----- Given information -----
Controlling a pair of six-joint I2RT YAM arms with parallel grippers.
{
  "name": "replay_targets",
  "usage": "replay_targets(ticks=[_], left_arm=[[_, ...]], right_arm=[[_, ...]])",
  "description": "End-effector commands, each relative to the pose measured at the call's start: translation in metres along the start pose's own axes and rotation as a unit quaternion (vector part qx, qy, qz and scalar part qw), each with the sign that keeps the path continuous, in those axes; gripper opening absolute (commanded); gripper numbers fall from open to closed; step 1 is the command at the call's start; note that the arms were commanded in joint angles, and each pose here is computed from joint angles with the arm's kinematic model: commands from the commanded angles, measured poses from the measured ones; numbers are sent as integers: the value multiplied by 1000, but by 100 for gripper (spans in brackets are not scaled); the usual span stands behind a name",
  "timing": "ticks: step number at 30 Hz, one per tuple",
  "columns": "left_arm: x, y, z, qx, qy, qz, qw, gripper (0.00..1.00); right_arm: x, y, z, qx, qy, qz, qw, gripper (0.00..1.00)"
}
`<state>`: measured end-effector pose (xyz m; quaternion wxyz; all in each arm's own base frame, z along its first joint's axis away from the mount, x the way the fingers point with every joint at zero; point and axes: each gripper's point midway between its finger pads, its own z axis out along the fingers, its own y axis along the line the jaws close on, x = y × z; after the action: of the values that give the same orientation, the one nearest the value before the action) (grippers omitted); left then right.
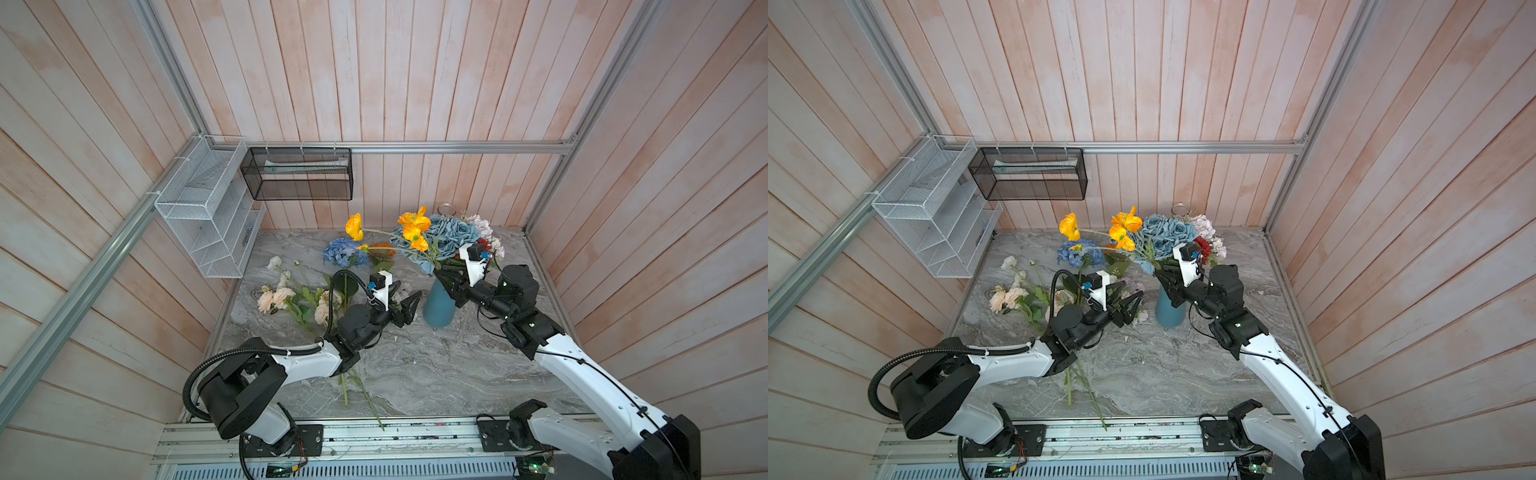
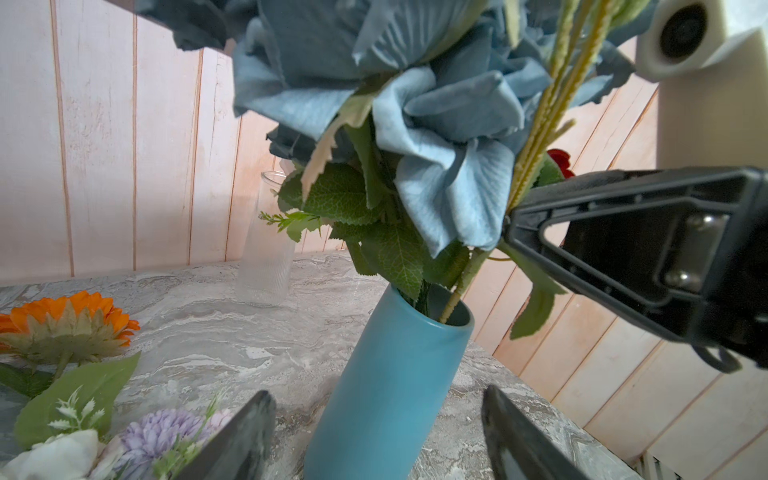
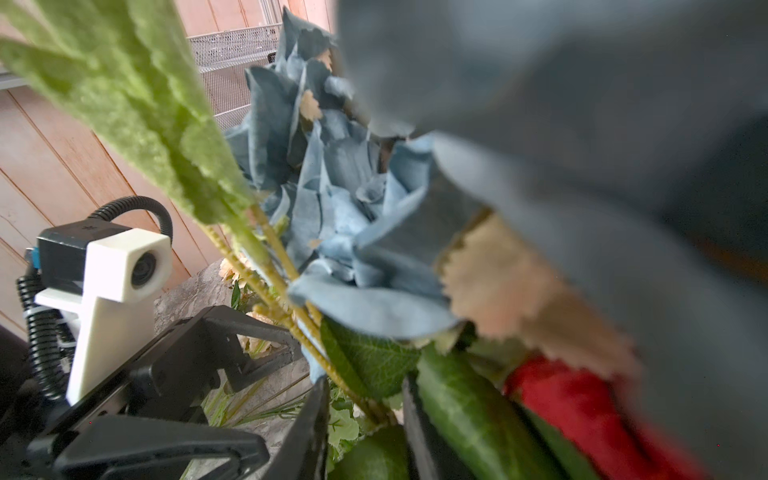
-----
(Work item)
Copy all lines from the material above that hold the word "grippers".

(Task solution)
Controlling a pair of six-joint I2RT YAM arms with parallel grippers.
`<state>`: measured end-effector pose (xyz m; quaternion wxyz; all in each arm's own base frame, z along its first joint's axis away from the mount, x the way the fingers point with every joint at zero; point and axes: each gripper's point midway between its finger pads, its own z axis out along the fingers, its own y axis along the line the jaws close on, x = y × z; after the action: of the values that give the same orientation, the one nearest the value before the action) (grippers omitted); left then right.

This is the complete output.